In terms of the actual deployment and function expansion of the algorithm, in view of the fact that the current model still relies on high-performance GPUs for inference, in order to smoothly integrate it into the existing endoscope host for device-side deployment, the follow-up work will focus on quantization and pruning of the model, and strive to develop a lightweight version with lower computational overhead. In addition, we will explore multimodal fusion technology, try to combine infrared thermal imaging or ultrasound image data, and use multimodal information to assist in penetrating thick smoke, so as to further improve the robustness of the visual enhancement system. Overall, the proposal of Our-Net marks a new stage of laparoscopic defogging technology from traditional "static filtering" to "dynamic intelligence", which is expected to lay a solid foundation for the construction of vision systems for fully automated surgical robots in the future.

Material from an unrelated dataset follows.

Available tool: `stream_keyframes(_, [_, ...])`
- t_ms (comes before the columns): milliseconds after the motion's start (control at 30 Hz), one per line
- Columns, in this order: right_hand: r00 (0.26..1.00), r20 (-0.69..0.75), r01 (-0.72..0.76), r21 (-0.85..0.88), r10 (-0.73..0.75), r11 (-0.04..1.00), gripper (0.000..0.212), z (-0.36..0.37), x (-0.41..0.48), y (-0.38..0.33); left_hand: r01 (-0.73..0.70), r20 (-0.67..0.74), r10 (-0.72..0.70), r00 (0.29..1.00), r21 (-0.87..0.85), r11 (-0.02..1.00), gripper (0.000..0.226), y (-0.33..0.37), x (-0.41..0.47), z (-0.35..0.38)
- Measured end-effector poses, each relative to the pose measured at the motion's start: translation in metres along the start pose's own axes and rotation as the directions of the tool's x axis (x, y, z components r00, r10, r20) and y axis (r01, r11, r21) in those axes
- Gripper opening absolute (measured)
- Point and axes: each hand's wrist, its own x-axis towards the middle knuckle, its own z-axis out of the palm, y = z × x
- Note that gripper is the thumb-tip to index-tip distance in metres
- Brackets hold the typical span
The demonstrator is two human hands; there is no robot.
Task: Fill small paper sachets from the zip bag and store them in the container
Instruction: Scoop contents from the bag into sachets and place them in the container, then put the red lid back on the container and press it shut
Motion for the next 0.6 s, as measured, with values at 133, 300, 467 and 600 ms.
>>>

Through the systematic visual evaluation and comparative analysis of surgical images processed by different dehazing algorithms, it is found that the existing conventional algorithms have different degrees of limitations in complex surgical scenariosThe dehazing ability of the Dehaze-NET algorithm is relatively limited, and obvious residual smoke and noise interference can still be observed in the processed images. Although the DCP algorithm can remove smoke to a certain extent, it is often accompanied by a significant change in image contrast, which not only destroys the realism of the image, but may also interfere with the operator's accurate judgment of the tissue. In contrast, the Yun-Transformer algorithm proposed in this study shows superior comprehensive performance, which efficiently removes smoke and noise within the line of sight while retaining the original pixel characteristics and color saturation of the image to a great extent, significantly improving the overall image quality and the clarity of anatomical boundaries, so as to provide more accurate visual support for intraoperative decision-making.